Using the material that follows, output exactly the lines from the one containing "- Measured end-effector" through the one containing "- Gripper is", with both ends kept.
□ □ □
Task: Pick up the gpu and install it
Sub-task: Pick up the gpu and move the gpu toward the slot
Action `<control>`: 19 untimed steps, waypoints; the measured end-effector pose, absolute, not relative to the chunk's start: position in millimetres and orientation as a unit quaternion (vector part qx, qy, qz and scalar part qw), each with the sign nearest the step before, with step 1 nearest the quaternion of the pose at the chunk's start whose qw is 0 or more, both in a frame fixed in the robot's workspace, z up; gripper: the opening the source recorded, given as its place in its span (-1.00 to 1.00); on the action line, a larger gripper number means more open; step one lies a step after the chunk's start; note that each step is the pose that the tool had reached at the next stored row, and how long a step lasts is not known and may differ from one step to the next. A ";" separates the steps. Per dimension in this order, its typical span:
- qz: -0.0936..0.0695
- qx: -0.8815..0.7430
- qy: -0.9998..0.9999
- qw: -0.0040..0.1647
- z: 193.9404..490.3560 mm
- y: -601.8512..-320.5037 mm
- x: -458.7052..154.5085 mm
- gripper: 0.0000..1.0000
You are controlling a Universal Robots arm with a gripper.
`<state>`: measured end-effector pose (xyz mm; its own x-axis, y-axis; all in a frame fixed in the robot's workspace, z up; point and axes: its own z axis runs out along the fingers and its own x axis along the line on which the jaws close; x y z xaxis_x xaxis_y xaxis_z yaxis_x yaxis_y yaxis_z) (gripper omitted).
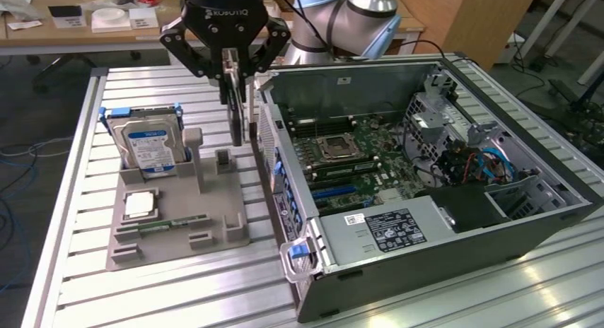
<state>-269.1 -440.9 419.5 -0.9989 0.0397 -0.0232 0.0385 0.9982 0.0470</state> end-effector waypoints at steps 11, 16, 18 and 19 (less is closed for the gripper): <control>0.023 0.020 0.999 0.012 419.4 -440.9 -242.2 -0.47; 0.023 0.020 0.999 0.012 419.5 -440.9 -227.9 -0.47; 0.023 0.019 0.999 0.012 419.5 -440.9 -221.4 -0.47; 0.023 0.020 0.999 0.012 419.5 -440.9 -218.4 -0.47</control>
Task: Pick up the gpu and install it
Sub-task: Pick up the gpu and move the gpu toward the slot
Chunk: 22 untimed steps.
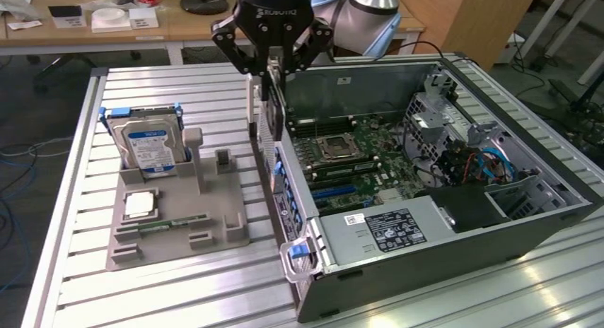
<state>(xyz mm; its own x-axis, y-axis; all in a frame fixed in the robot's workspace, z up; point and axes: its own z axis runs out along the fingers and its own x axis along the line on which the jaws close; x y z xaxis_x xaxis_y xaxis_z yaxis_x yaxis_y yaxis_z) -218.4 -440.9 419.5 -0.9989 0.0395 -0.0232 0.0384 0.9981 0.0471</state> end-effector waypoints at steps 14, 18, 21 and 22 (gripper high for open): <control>0.023 0.020 0.999 0.012 419.5 -440.9 -175.6 -0.47; 0.023 0.020 0.999 0.012 419.5 -440.9 -166.5 -0.47; 0.023 0.020 0.999 0.012 419.5 -440.9 -160.6 -0.47; 0.023 0.020 0.999 0.012 419.5 -440.9 -158.7 -0.47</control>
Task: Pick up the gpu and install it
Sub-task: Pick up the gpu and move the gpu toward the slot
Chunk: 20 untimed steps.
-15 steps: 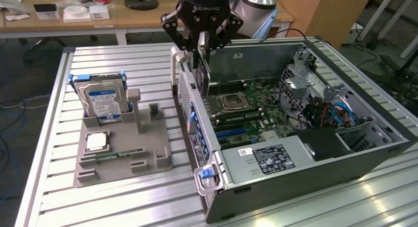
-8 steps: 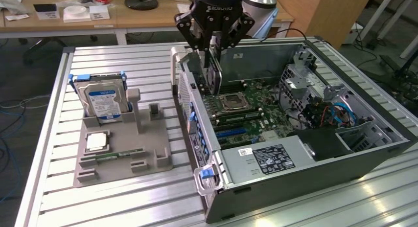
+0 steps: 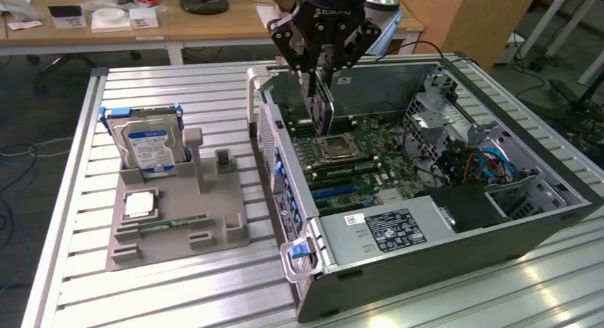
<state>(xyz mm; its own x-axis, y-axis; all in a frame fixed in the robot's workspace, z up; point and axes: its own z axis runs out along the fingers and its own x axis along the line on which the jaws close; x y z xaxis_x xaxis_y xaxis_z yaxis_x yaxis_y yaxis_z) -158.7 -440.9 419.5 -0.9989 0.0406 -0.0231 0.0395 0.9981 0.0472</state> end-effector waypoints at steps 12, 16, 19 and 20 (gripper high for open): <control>0.023 0.022 0.999 0.012 419.5 -440.9 -138.7 -0.47; 0.023 0.022 0.999 0.012 419.5 -440.9 -133.1 -0.47; 0.023 0.022 0.999 0.012 419.5 -440.9 -129.3 -0.47; 0.023 0.022 0.999 0.012 419.5 -440.9 -128.2 -0.47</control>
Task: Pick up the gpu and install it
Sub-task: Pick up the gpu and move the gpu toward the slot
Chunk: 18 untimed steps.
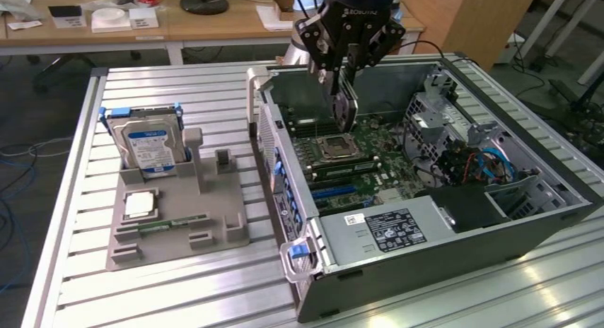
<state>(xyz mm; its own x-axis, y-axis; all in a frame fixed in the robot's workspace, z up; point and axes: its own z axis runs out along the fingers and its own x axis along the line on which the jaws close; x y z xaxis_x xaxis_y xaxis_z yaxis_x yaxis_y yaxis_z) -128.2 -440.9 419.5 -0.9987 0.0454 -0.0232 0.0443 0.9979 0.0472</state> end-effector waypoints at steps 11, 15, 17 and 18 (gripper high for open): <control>0.023 0.023 0.999 0.012 419.5 -440.9 -120.7 -0.47; 0.023 0.023 0.999 0.012 419.5 -440.8 -118.5 -0.47; 0.023 0.023 0.999 0.012 419.5 -440.9 -113.5 -0.47; 0.023 0.023 0.999 0.012 419.5 -440.9 -110.7 -0.47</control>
<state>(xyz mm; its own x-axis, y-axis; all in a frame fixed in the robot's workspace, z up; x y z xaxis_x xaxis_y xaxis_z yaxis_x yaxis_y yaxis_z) -110.7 -440.9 419.5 -0.9987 0.0456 -0.0231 0.0445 0.9979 0.0472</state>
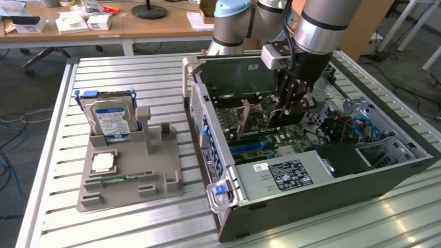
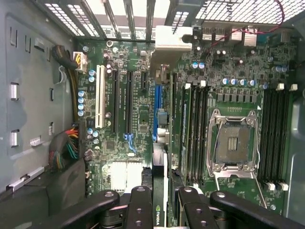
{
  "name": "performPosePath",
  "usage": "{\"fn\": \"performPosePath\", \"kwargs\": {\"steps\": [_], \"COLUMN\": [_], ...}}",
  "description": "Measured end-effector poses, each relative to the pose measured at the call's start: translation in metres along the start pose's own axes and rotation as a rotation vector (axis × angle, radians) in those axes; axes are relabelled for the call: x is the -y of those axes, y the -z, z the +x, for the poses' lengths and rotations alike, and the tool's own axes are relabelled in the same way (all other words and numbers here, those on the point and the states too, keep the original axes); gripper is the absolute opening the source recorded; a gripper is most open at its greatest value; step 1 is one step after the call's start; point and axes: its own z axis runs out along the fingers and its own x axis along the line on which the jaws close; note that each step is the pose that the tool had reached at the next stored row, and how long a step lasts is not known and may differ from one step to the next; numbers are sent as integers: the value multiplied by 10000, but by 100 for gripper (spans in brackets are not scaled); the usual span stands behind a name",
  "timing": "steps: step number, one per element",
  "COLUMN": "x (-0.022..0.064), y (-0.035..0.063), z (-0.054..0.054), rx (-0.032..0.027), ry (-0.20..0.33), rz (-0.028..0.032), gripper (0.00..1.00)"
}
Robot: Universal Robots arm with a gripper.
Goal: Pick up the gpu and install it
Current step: 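Insert the gpu into the slot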
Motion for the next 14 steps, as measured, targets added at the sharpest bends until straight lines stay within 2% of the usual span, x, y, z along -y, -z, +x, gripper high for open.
{"fn": "performPosePath", "kwargs": {"steps": [9,14], "x": [-72,-87], "y": [-7,-45], "z": [-1,0], "rx": [0,-1], "ry": [0,2], "rz": [1,1], "gripper": [26,26]}}
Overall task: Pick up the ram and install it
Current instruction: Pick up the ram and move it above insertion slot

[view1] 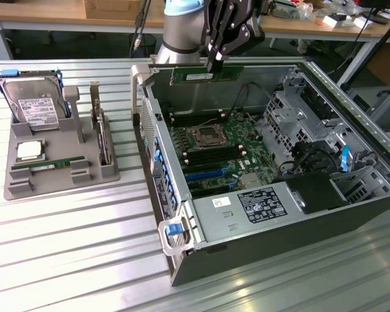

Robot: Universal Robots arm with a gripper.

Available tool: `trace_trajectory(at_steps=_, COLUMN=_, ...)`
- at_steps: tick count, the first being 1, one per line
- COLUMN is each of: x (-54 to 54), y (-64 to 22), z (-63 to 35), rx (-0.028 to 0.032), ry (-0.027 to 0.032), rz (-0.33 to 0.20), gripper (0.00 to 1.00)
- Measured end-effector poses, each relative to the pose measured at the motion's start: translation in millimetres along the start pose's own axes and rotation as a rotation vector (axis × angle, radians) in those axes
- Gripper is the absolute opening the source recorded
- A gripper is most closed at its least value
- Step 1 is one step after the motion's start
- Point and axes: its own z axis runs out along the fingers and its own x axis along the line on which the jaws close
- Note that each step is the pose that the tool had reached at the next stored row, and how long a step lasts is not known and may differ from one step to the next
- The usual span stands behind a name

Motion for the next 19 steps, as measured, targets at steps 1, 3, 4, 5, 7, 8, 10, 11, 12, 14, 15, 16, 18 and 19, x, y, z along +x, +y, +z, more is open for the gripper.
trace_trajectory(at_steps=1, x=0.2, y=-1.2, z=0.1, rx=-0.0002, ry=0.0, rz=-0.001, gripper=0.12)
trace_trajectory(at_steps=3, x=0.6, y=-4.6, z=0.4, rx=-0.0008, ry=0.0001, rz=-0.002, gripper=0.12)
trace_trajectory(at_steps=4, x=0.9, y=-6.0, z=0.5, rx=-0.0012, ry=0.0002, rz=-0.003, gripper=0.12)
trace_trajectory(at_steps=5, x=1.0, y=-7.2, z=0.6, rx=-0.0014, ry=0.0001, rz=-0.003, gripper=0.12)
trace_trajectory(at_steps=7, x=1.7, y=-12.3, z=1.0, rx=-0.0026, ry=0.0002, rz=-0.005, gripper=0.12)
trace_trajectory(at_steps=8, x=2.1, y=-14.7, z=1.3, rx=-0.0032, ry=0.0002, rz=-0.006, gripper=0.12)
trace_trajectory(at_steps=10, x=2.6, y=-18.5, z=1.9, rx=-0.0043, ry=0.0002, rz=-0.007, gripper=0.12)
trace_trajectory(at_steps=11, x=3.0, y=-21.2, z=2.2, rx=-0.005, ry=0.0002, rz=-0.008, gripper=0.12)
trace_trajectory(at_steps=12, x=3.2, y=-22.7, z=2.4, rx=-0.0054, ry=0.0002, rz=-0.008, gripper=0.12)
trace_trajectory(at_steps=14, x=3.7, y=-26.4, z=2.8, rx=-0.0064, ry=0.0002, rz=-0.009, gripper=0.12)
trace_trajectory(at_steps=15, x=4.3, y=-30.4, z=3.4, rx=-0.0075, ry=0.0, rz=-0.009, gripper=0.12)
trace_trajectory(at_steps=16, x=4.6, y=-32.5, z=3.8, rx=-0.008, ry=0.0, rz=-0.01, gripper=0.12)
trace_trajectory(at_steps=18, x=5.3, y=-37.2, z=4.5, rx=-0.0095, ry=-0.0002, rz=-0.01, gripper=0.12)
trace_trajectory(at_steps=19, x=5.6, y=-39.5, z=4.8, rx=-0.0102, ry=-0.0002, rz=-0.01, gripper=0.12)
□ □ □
**Response to this exercise**:
- Measured end-effector poses, each relative to the pose measured at the motion's start: translation in millimetres along the start pose's own axes and rotation as a rotation vector (axis × angle, radians) in those axes
- Gripper is the absolute opening the source recorded

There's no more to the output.